### Problem to work on
Starting with the line that contains "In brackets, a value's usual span" and stopping after the line that contains "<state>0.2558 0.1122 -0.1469", copy the entries below exactly. Include nothing else.

### Record extracts
++++++++++

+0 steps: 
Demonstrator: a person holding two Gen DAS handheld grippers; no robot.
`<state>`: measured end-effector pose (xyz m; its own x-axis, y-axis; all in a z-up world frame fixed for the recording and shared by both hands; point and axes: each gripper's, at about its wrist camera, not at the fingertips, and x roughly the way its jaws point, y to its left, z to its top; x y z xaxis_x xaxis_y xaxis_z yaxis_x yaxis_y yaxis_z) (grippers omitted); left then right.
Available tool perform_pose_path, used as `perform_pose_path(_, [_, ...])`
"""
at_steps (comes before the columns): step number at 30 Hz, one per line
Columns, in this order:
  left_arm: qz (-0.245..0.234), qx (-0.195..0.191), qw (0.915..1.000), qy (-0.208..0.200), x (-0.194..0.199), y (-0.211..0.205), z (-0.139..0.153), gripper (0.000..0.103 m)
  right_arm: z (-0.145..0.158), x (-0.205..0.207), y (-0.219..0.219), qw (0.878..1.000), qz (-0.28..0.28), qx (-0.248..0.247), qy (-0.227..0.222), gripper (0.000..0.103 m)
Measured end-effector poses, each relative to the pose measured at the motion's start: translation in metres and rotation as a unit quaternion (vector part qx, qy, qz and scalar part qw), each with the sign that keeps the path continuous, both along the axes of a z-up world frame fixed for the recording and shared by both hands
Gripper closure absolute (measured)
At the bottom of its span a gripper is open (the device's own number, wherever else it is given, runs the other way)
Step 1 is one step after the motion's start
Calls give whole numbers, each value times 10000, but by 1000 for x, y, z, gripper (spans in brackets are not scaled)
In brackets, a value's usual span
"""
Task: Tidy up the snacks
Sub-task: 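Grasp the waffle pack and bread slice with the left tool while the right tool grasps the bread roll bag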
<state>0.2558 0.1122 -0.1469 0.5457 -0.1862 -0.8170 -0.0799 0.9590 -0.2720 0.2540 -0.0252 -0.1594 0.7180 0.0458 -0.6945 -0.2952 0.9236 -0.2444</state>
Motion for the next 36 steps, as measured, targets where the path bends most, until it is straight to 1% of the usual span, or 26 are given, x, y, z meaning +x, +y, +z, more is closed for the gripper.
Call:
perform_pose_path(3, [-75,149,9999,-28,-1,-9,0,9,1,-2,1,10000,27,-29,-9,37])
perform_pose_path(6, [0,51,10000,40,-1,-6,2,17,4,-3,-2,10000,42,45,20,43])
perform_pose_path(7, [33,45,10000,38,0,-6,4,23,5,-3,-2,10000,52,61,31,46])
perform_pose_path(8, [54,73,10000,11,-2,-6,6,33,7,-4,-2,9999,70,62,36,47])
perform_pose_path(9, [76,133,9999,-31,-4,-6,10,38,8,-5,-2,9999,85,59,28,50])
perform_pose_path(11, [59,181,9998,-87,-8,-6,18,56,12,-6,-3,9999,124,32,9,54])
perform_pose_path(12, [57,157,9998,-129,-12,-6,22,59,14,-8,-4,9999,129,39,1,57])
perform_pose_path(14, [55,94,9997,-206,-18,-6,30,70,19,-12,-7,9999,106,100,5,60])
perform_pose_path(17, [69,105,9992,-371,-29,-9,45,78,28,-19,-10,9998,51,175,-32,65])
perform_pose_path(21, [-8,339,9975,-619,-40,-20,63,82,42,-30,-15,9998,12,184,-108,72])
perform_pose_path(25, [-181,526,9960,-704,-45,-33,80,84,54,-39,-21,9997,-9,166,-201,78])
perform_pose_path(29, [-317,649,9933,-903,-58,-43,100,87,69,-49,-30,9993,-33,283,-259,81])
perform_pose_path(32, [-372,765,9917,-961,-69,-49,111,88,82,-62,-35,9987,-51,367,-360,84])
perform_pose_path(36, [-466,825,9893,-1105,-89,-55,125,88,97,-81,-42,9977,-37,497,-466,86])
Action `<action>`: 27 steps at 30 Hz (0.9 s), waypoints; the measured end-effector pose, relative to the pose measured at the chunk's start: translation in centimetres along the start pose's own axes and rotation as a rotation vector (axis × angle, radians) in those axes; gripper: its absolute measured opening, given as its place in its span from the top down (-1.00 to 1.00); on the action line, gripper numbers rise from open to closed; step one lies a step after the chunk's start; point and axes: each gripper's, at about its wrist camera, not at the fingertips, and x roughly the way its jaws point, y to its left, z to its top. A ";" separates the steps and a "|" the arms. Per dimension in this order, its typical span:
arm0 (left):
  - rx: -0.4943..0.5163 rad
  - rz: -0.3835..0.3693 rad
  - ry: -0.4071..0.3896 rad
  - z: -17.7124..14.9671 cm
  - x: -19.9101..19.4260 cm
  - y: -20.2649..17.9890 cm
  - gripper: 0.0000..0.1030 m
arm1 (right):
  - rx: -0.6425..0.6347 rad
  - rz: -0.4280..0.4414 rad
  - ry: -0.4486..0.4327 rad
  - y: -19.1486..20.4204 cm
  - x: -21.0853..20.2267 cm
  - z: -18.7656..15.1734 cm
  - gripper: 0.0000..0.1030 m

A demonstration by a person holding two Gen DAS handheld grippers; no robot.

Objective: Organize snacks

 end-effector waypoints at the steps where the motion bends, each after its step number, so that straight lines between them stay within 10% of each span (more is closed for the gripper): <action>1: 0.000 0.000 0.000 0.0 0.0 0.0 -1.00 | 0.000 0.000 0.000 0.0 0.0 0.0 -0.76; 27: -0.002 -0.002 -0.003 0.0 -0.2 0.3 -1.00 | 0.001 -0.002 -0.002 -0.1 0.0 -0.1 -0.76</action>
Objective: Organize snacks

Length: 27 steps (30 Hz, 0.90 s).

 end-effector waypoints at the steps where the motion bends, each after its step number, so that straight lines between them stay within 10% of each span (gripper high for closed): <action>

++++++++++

### Written answer
In brackets, a value's usual span
"""
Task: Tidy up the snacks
Sub-task: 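Grasp the waffle pack and bread slice with the left tool while the right tool grasps the bread roll bag
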<state>0.2558 0.1122 -0.1469 0.5457 -0.1862 -0.8170 -0.0799 0.9590 -0.2720 0.2540 -0.0252 -0.1594 0.7180 0.0458 -0.6945 -0.2952 0.9236 -0.2444</state>

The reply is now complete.